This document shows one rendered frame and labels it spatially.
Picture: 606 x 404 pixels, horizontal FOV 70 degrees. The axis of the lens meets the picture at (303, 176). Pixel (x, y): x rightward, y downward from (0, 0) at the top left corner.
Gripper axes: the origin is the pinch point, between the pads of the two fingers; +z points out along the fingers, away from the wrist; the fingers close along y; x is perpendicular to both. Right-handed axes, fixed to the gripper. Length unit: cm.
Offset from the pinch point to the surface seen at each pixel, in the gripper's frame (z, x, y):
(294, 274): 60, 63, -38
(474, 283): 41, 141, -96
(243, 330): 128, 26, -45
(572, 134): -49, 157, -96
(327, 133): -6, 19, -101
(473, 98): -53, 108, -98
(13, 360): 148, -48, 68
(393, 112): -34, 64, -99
···
## Activity
Give an exact copy of the lines above, from the top of the records to the line that contains "Picture: 606 x", taking in both ends.

## Solved exercise
This document shows one rendered frame and labels it spatially.
Picture: 606 x 404 pixels, horizontal FOV 70 degrees. The axis of the lens meets the picture at (303, 176). Pixel (x, y): x rightward, y downward from (0, 0) at the top left corner.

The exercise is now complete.